*ABOUT THIS EXERCISE*:
All lines holding the word "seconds" should be located in the records and copied.

*AVAILABLE DATA*:
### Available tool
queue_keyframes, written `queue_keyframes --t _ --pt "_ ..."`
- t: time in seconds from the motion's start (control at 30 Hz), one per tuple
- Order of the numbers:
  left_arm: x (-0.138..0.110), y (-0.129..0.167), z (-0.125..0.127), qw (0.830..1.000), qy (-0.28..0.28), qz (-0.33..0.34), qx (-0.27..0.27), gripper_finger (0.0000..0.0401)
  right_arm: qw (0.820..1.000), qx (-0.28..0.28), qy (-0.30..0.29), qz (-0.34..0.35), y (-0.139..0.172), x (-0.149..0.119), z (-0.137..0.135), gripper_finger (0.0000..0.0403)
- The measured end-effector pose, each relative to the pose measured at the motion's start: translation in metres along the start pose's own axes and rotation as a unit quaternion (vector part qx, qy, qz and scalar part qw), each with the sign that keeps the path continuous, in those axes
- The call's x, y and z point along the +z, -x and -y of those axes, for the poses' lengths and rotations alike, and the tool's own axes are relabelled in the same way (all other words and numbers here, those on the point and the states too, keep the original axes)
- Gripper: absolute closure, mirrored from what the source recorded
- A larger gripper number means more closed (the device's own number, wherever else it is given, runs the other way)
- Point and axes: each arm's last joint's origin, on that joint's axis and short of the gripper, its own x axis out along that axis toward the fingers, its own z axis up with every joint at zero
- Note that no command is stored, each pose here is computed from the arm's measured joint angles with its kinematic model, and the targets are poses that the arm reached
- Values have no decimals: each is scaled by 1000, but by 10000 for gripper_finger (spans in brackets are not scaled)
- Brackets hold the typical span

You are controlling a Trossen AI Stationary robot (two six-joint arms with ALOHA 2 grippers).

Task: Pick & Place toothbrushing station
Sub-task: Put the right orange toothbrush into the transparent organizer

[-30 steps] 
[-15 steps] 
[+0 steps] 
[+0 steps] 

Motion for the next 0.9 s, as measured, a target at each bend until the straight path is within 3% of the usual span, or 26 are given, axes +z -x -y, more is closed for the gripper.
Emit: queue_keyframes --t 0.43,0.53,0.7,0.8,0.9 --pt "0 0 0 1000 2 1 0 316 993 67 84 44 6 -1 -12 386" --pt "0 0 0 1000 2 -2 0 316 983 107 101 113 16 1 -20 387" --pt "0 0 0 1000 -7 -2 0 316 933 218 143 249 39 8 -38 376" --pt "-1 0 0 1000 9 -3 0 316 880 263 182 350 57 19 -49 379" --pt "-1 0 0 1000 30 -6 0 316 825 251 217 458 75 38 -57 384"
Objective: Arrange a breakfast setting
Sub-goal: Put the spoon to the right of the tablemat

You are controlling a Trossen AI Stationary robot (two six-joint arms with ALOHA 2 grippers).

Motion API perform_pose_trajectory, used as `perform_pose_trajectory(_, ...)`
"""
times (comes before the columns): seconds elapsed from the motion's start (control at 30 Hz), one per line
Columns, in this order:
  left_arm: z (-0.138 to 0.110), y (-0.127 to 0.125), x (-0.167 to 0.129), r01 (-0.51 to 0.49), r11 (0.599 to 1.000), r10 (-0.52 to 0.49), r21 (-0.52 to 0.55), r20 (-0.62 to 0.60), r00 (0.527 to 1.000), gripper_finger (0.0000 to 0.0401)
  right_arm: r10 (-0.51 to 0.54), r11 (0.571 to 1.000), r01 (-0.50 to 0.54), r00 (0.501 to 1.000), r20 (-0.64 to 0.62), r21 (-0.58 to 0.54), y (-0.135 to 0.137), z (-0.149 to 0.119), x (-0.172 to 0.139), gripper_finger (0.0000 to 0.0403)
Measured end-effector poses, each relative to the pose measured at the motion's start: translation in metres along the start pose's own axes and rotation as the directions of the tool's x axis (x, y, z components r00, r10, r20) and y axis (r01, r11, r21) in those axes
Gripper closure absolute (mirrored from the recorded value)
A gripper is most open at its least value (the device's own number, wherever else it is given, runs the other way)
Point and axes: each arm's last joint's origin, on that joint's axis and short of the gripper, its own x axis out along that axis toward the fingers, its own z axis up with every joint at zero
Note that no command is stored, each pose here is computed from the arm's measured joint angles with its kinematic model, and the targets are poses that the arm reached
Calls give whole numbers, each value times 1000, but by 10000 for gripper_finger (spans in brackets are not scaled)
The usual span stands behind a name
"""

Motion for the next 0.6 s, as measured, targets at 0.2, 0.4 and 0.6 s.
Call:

*FINAL ANSWER*:
- t: time in seconds from the motion's start (control at 30 Hz), one per tuple
times (comes before the columns): seconds elapsed from the motion's start (control at 30 Hz), one per line

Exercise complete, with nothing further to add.